The calcium-sensing receptor (CaR) is a member of the 7-TMR superfamily and is responsive to Ca++ concentrations within the millimolar range found in extracellular fluids (Brown, E. M., et al., Nature, 1993, 366:575–80) (SEQ ID NOs 1 and 2). It was originally defined by its role in mediating systemic calcium homeostasis; however, it has been subsequently shown to have pleiotropic effects including altering cellular proliferation, differentiation and apoptosis (Brown, E. M., et al., Vitamins and Hormones, 1999, 55:1–71; Lin, K. I., et al., Biochem Biophys Res Commun, 1998, 249:325–31; Freichel, M., et al., Endocrinology, 1996, 137:3842–8; McNeil, S. E., et al., J Biol Chem, 1998, 273:1114–20). In hematopoietic cells, it is expressed on mature monocyte/macrophages and subsets of progenitor populations in the bone marrow (House, M. G., et al., J Bone Min Res, 1997, 12:1959–1970; Yamaguchi, T., et al., Biochem Biophys Res Commun, 1998, 246:501–6). Animals engineered to be deficient in this receptor appear normal at birth, but die with severely elevated blood calcium levels within the first few weeks of life (Ho, C., et al., Nat Genet 1995, 11:389–94; Dutour, A., Eur J Endocrinol, 1996, 134: 542–3).
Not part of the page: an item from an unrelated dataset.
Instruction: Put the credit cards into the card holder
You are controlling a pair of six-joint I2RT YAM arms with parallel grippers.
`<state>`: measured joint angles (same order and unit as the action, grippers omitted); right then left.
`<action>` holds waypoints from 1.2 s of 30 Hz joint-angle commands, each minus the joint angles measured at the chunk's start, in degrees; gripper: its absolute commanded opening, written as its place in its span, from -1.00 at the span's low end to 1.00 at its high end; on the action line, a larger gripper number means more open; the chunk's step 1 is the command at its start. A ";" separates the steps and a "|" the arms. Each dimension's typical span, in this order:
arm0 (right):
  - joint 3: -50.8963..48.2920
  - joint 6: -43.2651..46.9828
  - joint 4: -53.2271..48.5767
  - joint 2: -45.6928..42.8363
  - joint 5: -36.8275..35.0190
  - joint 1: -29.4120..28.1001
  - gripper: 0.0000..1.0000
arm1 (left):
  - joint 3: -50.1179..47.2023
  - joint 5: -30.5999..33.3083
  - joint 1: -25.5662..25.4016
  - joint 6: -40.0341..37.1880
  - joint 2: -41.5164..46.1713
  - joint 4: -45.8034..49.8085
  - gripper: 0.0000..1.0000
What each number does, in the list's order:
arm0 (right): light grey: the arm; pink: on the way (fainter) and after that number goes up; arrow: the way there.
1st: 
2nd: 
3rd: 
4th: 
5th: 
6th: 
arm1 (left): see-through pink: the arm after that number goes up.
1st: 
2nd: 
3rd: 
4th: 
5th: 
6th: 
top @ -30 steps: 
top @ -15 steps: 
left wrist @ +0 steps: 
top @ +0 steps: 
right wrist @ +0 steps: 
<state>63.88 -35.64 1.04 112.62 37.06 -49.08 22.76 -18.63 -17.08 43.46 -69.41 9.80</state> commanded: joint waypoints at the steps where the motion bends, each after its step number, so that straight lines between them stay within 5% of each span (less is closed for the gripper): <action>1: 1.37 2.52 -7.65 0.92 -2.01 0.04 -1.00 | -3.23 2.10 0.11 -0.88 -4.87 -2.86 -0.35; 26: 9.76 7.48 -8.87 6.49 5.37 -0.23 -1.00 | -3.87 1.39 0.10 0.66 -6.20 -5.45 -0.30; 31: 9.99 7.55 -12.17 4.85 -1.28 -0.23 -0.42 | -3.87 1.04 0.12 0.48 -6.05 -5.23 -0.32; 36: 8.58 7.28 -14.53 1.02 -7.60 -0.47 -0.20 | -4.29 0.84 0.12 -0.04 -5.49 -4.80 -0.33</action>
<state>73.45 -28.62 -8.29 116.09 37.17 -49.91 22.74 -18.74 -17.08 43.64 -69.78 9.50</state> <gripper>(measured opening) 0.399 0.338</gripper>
Activation of the receptor is maximal at 5 mM Ca++ (Brown, E. M., et al., Vitamins and Hormones, 1999, 55:1–71), and selective CaR activators have been developed that efficiently mimic Ca++-induced activation through an allosteric mechanism (e.g., NPS R-467 and its less active stereoisomer, S-467) (Nemeth, E. F., et al., Proc Natl Acad Sci USA, 1998, 95:4040–5). These agents are low molecular weight compounds, termed “calcimimetics”, that interact with the CaR's transmembrane domains and potentiate the actions of polycationic agonists, such as Ca++ itself, which bind to the receptor's amino-terminal extracellular domain. Calcimimetics are currently in clinical trials for treating primary hyperparathyroidism, a disorder in which the CaR is underactive, and represent useful pharmacological tools for assessing the CaR's mediatory role in CaR-expressing cells in which high Ca++ modulates cellular function. CaR signal transduction is mediated via a pertussis toxin (PTX)-inhibitable Gαi pathway as well as a PTX-insensitive mechanism, likely involving Gαq/11 (Chen, C. J., et al., Endocrinology, 1989, 124:233–9; Varrault, A., et al., Endocrinology, 1995, 136:4390–6; Dare, E., et al., J Mol Endocrinol, 1998, 21:7–17).